Ok, in order to avoid the pit (if I can), I’ll focus on only one ubiquitous aspect of religion: the refusal to distinguish between fact and belief.
Religious people state their beliefs as if they were immutible facts of reality. Is it a *fact *that Eve was created from Adam’s rib? Is it a *fact *that some biblical characters lived hundreds of years? Is it a *fact *that Jesus walked on water? Is it a *fact *that we are all “sinners”?
There isn’t one shred of evidence to support belief in any one of these, and especially the belief that there is a supreme being that created us and watches over us. Am I supposed to respect someone’s unsubstantiated beliefs as being equal to a proven-in-reality belief? Is quoting the Bible the equivalent of a rigorous process of reason? In short, a belief without evidence might as well be a belief in pixie dust, regardless of how many people believe it, or how strong their belief.
I remember when I was a kid, maybe 7 or 8. We were learning in Sunday school that Abraham was the first monotheist, that he believed in one God, rather than many. I asked the teacher: What if Abraham was wrong, what if there really are many Gods (I hadn’t thought to ask her what if there aren’t *any * Gods). She just replied that “we believe that there is only one God.” That explanation was supposed to answer my question, as if the belief were self-evident, and anyone questioning it was mentally deficient.

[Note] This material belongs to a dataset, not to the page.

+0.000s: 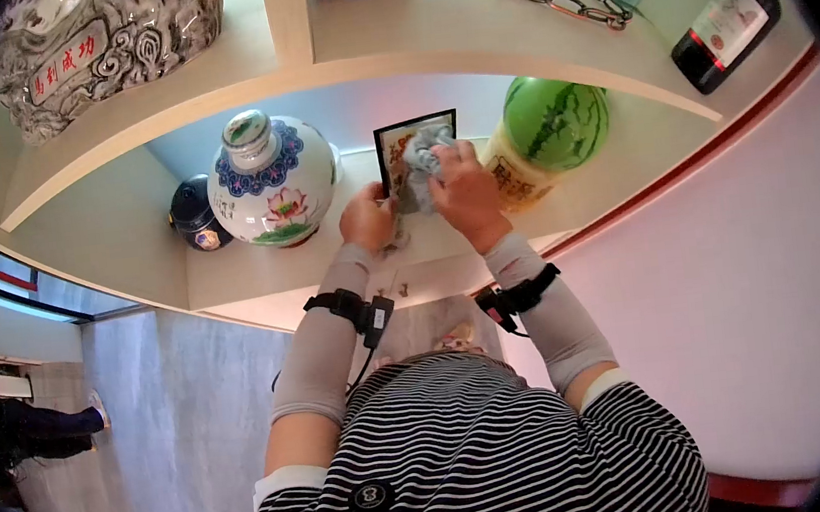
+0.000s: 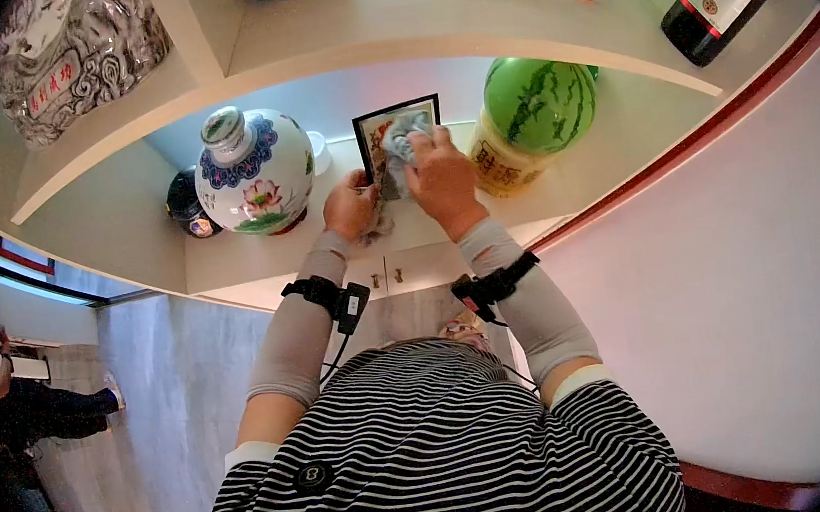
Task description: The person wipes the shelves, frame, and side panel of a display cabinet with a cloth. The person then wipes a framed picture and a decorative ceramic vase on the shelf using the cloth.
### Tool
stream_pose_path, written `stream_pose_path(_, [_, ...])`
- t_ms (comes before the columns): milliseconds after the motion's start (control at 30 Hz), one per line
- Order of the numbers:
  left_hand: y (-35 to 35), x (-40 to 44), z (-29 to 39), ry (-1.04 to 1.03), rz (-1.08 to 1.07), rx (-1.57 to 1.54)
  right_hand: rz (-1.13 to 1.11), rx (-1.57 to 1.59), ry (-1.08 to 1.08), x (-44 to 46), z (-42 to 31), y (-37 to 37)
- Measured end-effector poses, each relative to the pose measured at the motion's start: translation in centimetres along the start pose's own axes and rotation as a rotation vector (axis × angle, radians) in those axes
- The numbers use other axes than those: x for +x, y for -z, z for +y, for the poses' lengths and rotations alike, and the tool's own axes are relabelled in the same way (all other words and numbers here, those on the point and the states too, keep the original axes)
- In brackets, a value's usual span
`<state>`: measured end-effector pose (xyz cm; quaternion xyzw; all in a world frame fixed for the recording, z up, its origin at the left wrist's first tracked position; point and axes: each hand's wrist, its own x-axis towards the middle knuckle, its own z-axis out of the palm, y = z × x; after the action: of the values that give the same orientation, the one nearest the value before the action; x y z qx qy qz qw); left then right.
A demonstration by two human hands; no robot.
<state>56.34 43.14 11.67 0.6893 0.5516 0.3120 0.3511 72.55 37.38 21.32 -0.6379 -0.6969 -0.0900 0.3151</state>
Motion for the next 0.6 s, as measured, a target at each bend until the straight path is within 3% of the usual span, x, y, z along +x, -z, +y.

There’s always the attitude that nonbelievers are simply blind to a “higher” reality, that somehow your “faith” reveals a reality that is not bound by such mundane things as identity and causality. Well, identity and causality define everything we’ve ever known, and anything “beyond” that is pure fantasy. And yet I’m supposed to believe that “facts are dumb,” and really “deep” thinkers aren’t bound by things like reality and reason.
I see all around me the fallout of religious teachings. I’ve known people who believe in the most crippling fears and superstitions, because they have never been taught to distinguish between fact and fiction. Most people believe whatever they *feel *like believing, being incapable of rationally evaluating any random thought or feeling.
The most destructive thing religion does is undermining believers’ ability to think. Little kids are taught *what * to think, not *how *to think. When they encounter a new idea, whether someone else’s or their own, they are incapable of evaluating that idea, incapable of ascertaining whether that idea should be accepted or rejected.
I work with a woman who is a devout Roman Catholic, who has never taken the responsibility for thinking about her chosen belief system. She believes in the most outrageous superstitions and irrational fears (for example, she believes that Mary Worth wants to attack her, from the other side of a mirror). I’ve tried to explain to her the difference between a fact and a superstition, and her only response is that “nobody really knows what’s real and what isn’t.” Of course, when it comes to her formal religious beliefs, those are supposedly facts that she’s not allowed to question. So all of her beliefs are either mandatory or random. Either way, she’s lost the ability to evaluate ideas (to think).
From my experience this woman is not far from the norm in our society. Just try watching local news broadcasts without being subjected to stories about angels, ghosts, images of Jesus, and phenomena that are described as “miracles.” And this is considered News!
The terrorists in the world have beliefs that aren’t substantially different from many other religious teachings throughout the world. They were never taught how to question the beliefs that were shoved down their throats from an early age. The only difference is that they followed those beliefs to their ultimate conclusion. But we cannot fight terrorists’ beliefs with simply a “different” irrational belief system. The only way to save ourselves (and them) is by understanding that unsubstantiated beliefs cannot be substituted for reason.